The Problem With Taxing Money You Haven't Actually Made
Over the weekend, Ohanian took to X with a pair of posts acknowledging something most people can agree on: the widening wealth gap is a real problem that needs fixing if we want to "preserve our republic." Fair enough. But here's where he draws the line: taxing unrealized gains isn't the solution.
What California's proposing is the 2026 Billionaire Tax Act, a ballot measure that would hit billionaires with a one-time 5% tax on their total net worth. The goal? Raise $100 billion to fund essential services. The proposal doesn't mess around either, including penalties between 20% and 40% of total tax owed for anyone who underreports, plus efforts to slam shut any loopholes people might try to exploit.
When someone asked Ohanian how a wealth tax differs from property taxes, which are also based on unrealized asset values, he said the comparison was "deeply troubling." His argument makes intuitive sense: taxing unrealized startup equity like real estate would be like "taxing lottery tickets based on what someone might win." Houses don't expire worthless, but the vast majority of startups absolutely do. Ohanian, who has an estimated net worth of $150 million according to Celebrity Net Worth, clearly sees a massive difference between taxing a stable asset and taxing paper wealth that could vanish overnight.
It's Not a Revenue Problem, It's a Spending Problem
Venture capitalist Chamath Palihapitiya, who Forbes pegs at a $1.2 billion net worth, jumped into the conversation with similar concerns. "California does not have a revenue problem. It has a spending problem," he posted on X, pushing back against the state's attempts to raise more money for essential services.
Palihapitiya went harder, accusing "politicians and their henchmen" of "stealing tens of billions of dollars per year from our pockets" and pointing to the state's failure to pass an audit. That's not exactly a subtle critique.
His warning about what happens if this tax actually passes is pretty stark: "California will soon start to lose its grip on being the most vibrant state in America." According to Palihapitiya, it won't just be billionaires packing their bags. "The millionaires and middle class will too," he predicted, painting a picture of a slow-motion economic exodus from a state that's been the center of tech innovation for decades.

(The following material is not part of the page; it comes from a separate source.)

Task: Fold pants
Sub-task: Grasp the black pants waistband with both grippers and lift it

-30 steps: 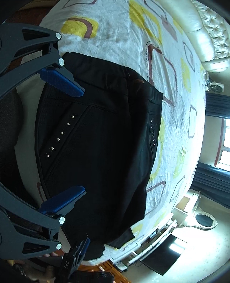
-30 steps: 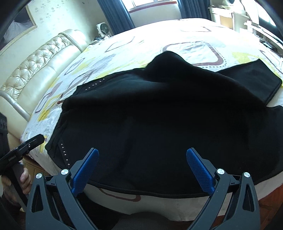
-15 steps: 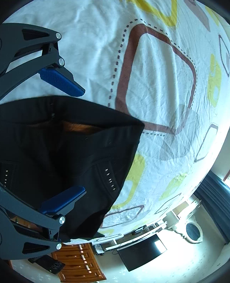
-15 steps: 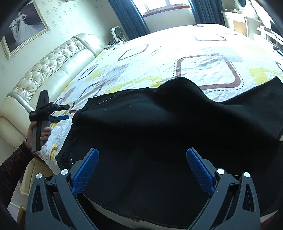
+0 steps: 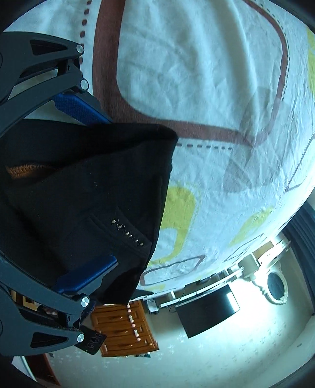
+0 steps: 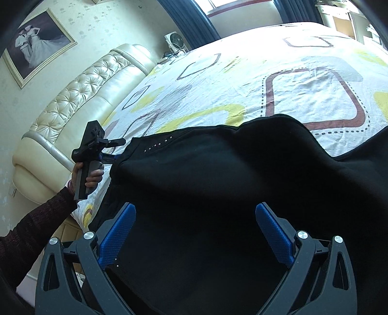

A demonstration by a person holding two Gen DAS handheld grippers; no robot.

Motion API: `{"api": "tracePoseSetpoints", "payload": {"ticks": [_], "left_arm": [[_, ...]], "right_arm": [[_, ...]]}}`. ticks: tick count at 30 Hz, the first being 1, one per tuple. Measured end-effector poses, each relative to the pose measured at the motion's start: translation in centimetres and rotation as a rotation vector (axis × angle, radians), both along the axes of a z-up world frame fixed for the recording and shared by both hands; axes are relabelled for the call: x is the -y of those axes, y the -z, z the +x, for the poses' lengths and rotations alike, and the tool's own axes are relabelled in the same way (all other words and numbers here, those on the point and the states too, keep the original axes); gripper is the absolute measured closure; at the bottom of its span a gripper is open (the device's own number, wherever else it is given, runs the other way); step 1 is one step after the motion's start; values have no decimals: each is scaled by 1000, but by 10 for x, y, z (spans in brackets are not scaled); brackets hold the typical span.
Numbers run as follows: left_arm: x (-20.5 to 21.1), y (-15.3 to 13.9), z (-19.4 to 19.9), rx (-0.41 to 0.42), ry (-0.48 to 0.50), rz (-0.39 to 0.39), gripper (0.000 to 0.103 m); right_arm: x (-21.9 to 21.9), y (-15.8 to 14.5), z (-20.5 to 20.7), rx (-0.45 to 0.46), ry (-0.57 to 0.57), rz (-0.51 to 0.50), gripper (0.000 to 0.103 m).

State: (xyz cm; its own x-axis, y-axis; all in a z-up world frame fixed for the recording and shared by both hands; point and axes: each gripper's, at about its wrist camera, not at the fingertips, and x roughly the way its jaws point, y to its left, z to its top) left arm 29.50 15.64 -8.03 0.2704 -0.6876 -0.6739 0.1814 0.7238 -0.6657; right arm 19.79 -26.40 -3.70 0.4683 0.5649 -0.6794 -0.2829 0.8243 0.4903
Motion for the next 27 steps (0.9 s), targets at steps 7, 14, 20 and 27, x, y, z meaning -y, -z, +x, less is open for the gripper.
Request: {"api": "tracePoseSetpoints", "payload": {"ticks": [7,14,20,27], "left_arm": [[-19,11,3,-23,12,-151,2],[-21,5,22,-30,-116,-146,2],[0,2,26,10,-16,-21,2],[4,7,25,10,56,0,2]], "right_arm": [[-6,-10,12,15,-37,-9,4],[10,-30,66,28,-52,-63,4],[7,-26,124,-31,-123,-139,4],[-26,12,162,-138,-245,-312,4]]}}
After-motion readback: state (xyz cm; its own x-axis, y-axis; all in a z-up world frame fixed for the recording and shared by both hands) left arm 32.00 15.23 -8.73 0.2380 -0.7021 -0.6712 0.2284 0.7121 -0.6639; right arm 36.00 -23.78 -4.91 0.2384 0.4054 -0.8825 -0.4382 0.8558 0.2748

The debate cuts to a deeper question about how you fund government services without accidentally destroying the economic engine that creates wealth in the first place. Whether you think California's billionaires are undertaxed or that the state government can't manage money properly probably depends a lot on your politics. But Ohanian and Palihapitiya are betting that taxing unrealized gains crosses a line that could have serious consequences for everyone involved.